Is Sport Playing by the Rules? Victoria Law Foundation presents The Law and You Forum

The Law and You Forum: Is Sport Playing by the Rules?

Watch the video to enjoy the full conversation.

On Wednesday 24 October Victoria Law Foundation presented The Law and You Forum at Federation Square, the second in our annual series exploring an intriguing area of the law.

This year’s topic, Is Sport Playing by the Rules? provoked insights on how sport’s separate legal ecosystems - with different rules, courts, judges and sanctions - compare to general legal standards and processes. In a wide-ranging discussion, panellists raised issues including violence, sledging and workers compensation, and the different treatments in sport, compared with community expectations.

Our four outstanding panellists were –

  • Rob Stary – defence lawyer and lifelong Bulldogs fan
  • Professor Russ Hoye, Director Latrobe Sport
  • Associate Professor Kate Seear, Monash University and Springvale Monash Legal Service and Outer Sanctum podcaster
  • Dr Bridie O’Donnell, Head of the Office for Women in Sport and Recreation Victoria physician and champion cyclist.

Read more about our panellists​ here.

The consensus was that - generally speaking - sport needed to lift its game.
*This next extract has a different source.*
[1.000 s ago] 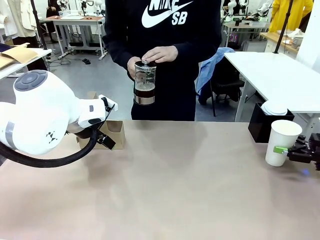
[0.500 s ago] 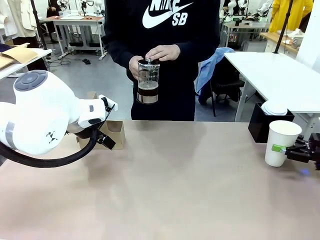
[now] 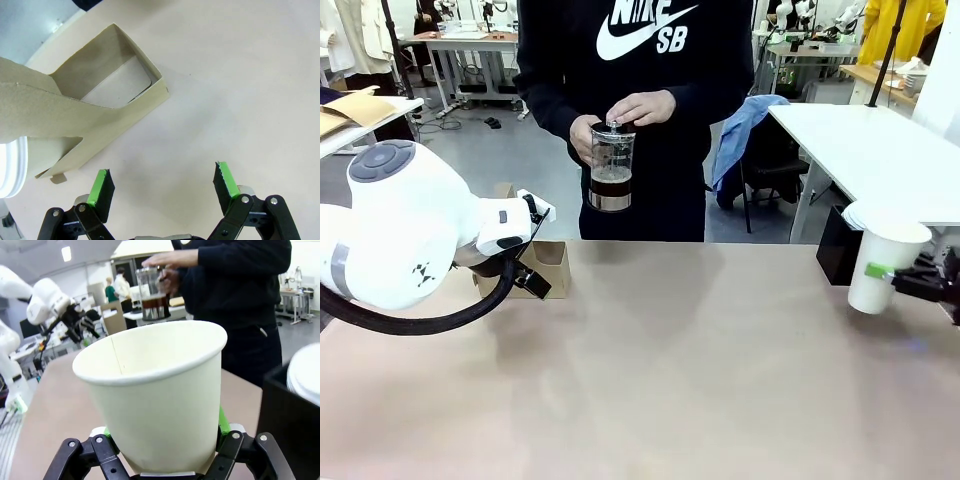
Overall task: Pour a drink into a cup and package it in a carrier.
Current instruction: Pick up the 600 ml Paper Cup and place it in the middle top area of the table.
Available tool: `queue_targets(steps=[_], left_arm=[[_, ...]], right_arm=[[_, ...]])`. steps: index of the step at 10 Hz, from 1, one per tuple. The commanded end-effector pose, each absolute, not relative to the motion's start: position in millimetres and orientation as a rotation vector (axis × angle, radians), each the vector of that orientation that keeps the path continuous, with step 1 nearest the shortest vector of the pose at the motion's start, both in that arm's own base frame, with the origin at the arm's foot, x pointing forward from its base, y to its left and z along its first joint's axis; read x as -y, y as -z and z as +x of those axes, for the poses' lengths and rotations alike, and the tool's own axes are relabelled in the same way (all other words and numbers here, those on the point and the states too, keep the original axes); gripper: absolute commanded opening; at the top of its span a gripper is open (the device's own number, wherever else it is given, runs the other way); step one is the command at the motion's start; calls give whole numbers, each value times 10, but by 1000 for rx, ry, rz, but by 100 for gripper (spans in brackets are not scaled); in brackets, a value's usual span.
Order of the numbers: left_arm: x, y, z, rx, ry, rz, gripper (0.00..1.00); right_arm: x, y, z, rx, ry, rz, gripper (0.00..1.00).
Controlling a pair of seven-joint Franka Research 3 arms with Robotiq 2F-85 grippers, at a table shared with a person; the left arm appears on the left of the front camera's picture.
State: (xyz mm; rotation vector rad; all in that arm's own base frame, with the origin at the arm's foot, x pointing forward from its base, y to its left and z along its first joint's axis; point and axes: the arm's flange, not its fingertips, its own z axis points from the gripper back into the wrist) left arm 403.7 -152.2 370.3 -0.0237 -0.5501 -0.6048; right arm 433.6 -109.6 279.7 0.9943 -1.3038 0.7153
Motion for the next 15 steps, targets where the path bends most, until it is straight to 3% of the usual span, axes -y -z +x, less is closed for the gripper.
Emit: queue_targets(steps=[1, 4, 8, 10, 15], left_arm=[[1518, -3704, 4036, 550, 604, -25, 100], [1518, -3704, 4036, 550, 604, -25, 100], [1518, -3704, 4036, 550, 604, -25, 100], [1518, -3704, 4036, 550, 604, -25, 100], [1518, -3704, 4036, 550, 604, -25, 100]], right_arm=[[546, -3207, 4350, 1288, -665, 969, 80], [-348, -3427, 4738, 1314, -653, 952, 80], [-1268, -3150, 5281, 1372, -594, 918, 80], [-1427, -2948, 5504, 1387, -600, 855, 80], [-1372, -2750, 5581, 1342, -599, 905, 80]])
Greater consistency and transparency would build confidence in sporting bodies to handle their responsibilities in the interests of all concerned – players, officials, spectators and the general public – and make their legal systems more robust.

You really need to listen to the fascinating and free flowing discussion, but here are a few of the comments made.

On violence

Rob Stary kicked it off describing how his view of gratuitous on-field violence had shifted over time.

‘I was a typical white male devotee of footy (Footscray) and I loved the tribalism, I hated the ruling elite, and every time we played any of the counter revolutionaries I was happy to see gratuitous violence being meted out on our class enemies. That was my starting premise. But I have come a long way. It’s been a slow maturation, but it’s there.

‘Now I understand we are talking about an industry that is worth well more than one billion a year. It’s a massive commercial industry. For 100-odd years we believed in the tribalism… and that we could deal with the various indiscretions on the field, but we are well beyond that.'

He spoke of the infamous Andrew Gaff incident and described the difference between the way he was treated compared with a person in the community taking the same action.

‘So, what I really can’t countenance now is the inconsistency in which we view the white male, elite sports people, and who have ‘diplomatic immunity’, that’s my grievance.’

Sledging, abuse and discrimination

Russell Hoye said that verbal abuse of the kind common on-field would be completely unacceptable at his work, a university. If you did it ‘you’d be out’. Yet sledging is accepted and reported on as a part of the gamesmanship of the culture, particularly of male sport. ‘At the same time there is outrage about ball tampering, but not [sledging]. It just seems to be ridiculous,’ he said.

Kate Seear reminded us that some of the sledging was actually about the wives, girlfriends, mothers of players – and that their reputations could be trashed in very graphic ways and in circumstances where they have no power and no control.

Rob Stary said it was not uncommon to hear homophobic and racial slurs out in the stand ‘but thankfully, it’s dissipating. That’s not to say it’s non-existent. From a cultural point of view things are changing. I hope that at the professional sports level things are changing.’

Bridie O’Donnell wasn’t so sure things had changed much, citing the example of Sydney Swan Adam Goodes’ and his departure from the game.

‘I think that was the most shameful thing for that sport and for Australia ...because really what we’re saying is we’re okay to have racist taunts. That was message that was delivered to him, and that was appalling.’

Bridie spoke too about the experience of discrimination as a woman in cycling, the dangers for young women and girls, the need for much greater transparency and higher standards of sports administration.

Sport as a workplace

Panellists wondered about the sustainability of some sports given there is generally no workers compensation for sports people except on race tracks – which is particularly relevant in cases of injury such as concussion.

Russell Hoye said it was a ticking time-bomb for high contact codes like AFL, the NRL and Rugby Union. He asked who will pay for this, when in ten, fifteen, twenty years when the science is better, and you can prove causality between playing sport and the long-term effects when you’re 40, 45, 50?

But there is also the voluntary assumption of risk as Kate Seear pointed out.

As she said, if you voluntarily assume a risk, there’s a strong view that you can’t then claim compensation after the fact.

However, the problem with sport being exempt from that kind of statutory regime has become very stark with the emergence of the AFLW, she said. Women play sport on a part time basis, with arrangements which are vastly different to men playing AFL.

‘At the end of a very short season often players need to return to work, might even go to to work at night in a factory after finishing a game, as they aren’t being paid a fulltime wage. And so the implications for those women of getting hurt in the workplace and not having the full suite of protections available to them are starkly different to the men.